Song by Los Hijos del Sol
- Written: 1979
- Genre: Peruvian cumbia
- Length: 4:06
- Label: Sony Music Latin
- Songwriter: Ángel Aníbal

= Cariñito =

Cariñito is a Peruvian cumbia song written by Limeño Ángel Aníbal Rosado in 1979 and first interpreted by the Peruvian group Los Hijos del Sol. Readapted by numerous international groups and in different musical styles, the song is one of the best-known songs in the realm of Peruvian cumbia and cumbia in general.

== History ==
In 1976, Ángel Aníbal Rosado founded Los Hijos del Sol.

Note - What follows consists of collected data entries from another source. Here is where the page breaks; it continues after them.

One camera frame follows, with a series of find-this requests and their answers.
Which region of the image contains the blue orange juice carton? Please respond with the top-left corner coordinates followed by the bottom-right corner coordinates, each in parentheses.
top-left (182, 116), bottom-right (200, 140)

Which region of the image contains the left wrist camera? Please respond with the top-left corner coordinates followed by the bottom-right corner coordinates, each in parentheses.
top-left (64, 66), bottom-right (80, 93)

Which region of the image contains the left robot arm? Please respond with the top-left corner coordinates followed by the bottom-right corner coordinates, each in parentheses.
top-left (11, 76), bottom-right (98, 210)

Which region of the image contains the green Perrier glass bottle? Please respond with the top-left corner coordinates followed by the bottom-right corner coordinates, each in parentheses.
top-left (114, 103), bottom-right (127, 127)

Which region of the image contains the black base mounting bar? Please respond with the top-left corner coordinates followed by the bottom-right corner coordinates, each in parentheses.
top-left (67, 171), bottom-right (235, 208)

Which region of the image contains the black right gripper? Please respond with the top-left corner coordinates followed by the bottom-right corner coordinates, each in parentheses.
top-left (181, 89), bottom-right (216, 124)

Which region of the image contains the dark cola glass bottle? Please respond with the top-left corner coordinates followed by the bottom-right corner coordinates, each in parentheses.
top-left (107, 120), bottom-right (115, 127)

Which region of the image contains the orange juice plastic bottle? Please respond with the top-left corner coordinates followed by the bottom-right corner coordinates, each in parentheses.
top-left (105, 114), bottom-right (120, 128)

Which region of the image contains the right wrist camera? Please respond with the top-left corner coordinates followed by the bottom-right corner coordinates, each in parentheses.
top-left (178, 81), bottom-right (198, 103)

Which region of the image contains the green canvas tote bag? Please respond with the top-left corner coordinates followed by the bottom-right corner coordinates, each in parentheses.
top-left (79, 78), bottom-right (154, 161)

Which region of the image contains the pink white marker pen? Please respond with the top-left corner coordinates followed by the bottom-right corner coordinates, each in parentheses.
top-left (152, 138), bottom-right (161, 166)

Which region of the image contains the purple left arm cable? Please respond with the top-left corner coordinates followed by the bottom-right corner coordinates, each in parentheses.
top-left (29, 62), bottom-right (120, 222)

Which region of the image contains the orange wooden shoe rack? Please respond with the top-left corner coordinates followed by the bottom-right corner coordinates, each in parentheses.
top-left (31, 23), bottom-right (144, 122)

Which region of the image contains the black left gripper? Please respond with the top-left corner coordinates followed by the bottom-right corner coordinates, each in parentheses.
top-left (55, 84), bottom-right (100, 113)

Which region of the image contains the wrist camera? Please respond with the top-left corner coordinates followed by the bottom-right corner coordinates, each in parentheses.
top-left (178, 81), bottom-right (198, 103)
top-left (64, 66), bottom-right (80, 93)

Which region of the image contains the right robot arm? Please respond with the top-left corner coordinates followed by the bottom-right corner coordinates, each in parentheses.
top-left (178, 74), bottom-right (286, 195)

In 1979, he composed Cariñito to be adapted by the group led by vocalist Edson Bordaes and accompanied by guitarist José Luis Carvallo. The song became an immediate success and multiple versions and adaptations began to rise internationally.

In 2007, Oliver Conan and Barbes Records, an American music company, presented The Roots of Chicha, a compilation of signature pieces of music derived from the origins of Peruvian tropical music, three of which were by Los Hijos de Sol, one being Cariñito. The compilation received massive popularity, leading to widespread recognition of the song as well as Peruvian cumbia.

In the 2019 Panamerican Games in Lima, the song was played in the inaugural parade of countries during the entry of the Peruvian delegation, played to symbolize progress in Peru and its diverse cultural identity. The song received positive reception from Peruvians, such so that the President of Peru was seen singing and dancing from the Presidential Pulpit in the Estadio Nacional de Lima.

== Other versions ==

- In Colombia, Rodolfo Aicardi of Los Hispanos recorded another version of "Cariñito" in 1979. Aicardi included guitars and saxophones to accompany the song.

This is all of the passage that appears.